You can feel it, right? The energy’s shifted. Two years ago, hiring was frantic — recruiters ghosted you mid-process, candidates jumped ship for 20% more, and job boards looked like slot machines. Now? It’s quieter. Not dead. Just… cooler. The question is: what does that actually mean — for founders trying to build, for investors watching margins, and for anyone wondering if their city’s still worth betting on? We pulled the last 18 months of labor market data to find out. Spoiler: the shakeout isn’t evenly distributed.
🧊 What’s happening: A slow but steady cooling
Job openings are down 10–15% from the 2024 peak. In mid-2024, there were months with 10M+ open roles. As of Q4 2025, we're now sitting just under 9 million.
Quits have dropped off. People aren’t leaving jobs like they were in 2022 or 2023 — a strong indicator of lower worker confidence.
Hiring is slower. Not negative — just slower. No mass layoffs, but also no “we’ll hire anyone with a pulse” conditions.
Layoffs are edging up but still historically low. Just enough to say the easy years are over.
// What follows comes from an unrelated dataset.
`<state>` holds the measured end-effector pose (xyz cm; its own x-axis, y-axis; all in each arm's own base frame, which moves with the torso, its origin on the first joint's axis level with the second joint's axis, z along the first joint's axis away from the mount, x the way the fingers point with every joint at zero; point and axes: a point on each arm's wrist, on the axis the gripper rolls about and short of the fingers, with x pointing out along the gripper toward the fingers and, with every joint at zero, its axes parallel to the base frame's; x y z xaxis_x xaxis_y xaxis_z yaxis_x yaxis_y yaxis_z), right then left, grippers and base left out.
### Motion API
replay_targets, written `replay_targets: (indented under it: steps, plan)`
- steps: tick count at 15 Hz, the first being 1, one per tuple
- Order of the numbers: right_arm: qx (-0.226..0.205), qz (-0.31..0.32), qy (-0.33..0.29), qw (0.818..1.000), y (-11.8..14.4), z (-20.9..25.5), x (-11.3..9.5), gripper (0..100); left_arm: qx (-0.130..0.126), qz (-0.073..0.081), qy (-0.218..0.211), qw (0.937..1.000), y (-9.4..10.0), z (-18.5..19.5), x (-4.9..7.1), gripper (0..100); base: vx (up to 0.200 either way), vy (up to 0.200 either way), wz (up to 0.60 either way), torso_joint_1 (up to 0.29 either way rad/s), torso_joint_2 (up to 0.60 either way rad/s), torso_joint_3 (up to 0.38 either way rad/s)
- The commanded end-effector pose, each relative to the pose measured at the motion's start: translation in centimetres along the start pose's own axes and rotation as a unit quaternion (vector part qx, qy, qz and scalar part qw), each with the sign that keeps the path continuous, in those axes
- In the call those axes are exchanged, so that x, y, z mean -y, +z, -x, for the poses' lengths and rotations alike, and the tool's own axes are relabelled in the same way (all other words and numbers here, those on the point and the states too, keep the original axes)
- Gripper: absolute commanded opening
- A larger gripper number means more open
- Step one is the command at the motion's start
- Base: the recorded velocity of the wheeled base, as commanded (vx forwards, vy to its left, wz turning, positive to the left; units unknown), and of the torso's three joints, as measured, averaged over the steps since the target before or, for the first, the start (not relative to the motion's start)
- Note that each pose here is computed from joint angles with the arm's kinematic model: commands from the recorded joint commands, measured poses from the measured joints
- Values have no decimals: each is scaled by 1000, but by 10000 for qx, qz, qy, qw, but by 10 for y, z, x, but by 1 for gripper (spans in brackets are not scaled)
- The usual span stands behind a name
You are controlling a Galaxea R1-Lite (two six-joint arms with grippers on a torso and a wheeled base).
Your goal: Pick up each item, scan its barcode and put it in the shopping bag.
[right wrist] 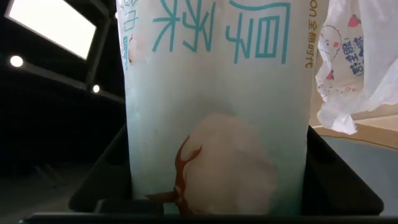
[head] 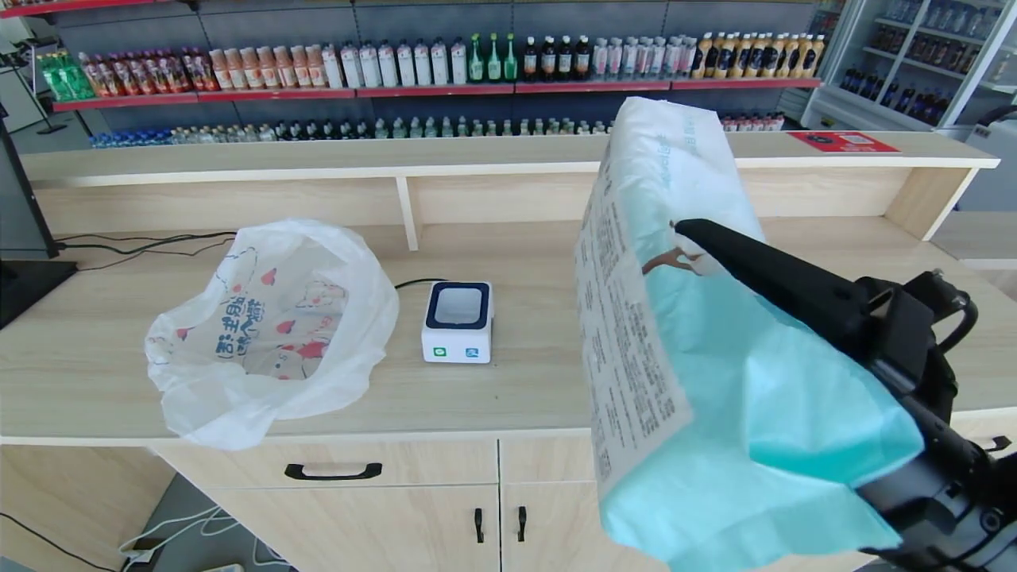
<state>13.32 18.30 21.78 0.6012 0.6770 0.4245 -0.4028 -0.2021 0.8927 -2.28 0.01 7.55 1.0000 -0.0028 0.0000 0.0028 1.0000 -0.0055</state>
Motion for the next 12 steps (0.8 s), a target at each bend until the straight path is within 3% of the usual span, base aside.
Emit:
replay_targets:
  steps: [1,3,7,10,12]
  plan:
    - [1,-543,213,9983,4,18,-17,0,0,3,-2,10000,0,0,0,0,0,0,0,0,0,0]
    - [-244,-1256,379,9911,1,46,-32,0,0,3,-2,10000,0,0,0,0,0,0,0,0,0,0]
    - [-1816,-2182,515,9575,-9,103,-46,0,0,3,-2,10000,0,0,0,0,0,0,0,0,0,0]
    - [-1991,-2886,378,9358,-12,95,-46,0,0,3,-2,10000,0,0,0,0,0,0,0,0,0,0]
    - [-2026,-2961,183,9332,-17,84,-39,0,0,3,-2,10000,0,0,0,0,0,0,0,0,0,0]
This is what a cooling labor market looks like — not falling off a cliff, just gradually tightening.
🔍 What it means: More leverage for founders, more signal for investors
This environment changes the game:
For founders/operators:
It’s easier to hire. The overheated labor market of 2022–2023 is behind us. That $240K remote product manager who ghosted you? She’s answering emails again.
Retention is back. Teams are stickier. You don’t need to play defense every time LinkedIn pings.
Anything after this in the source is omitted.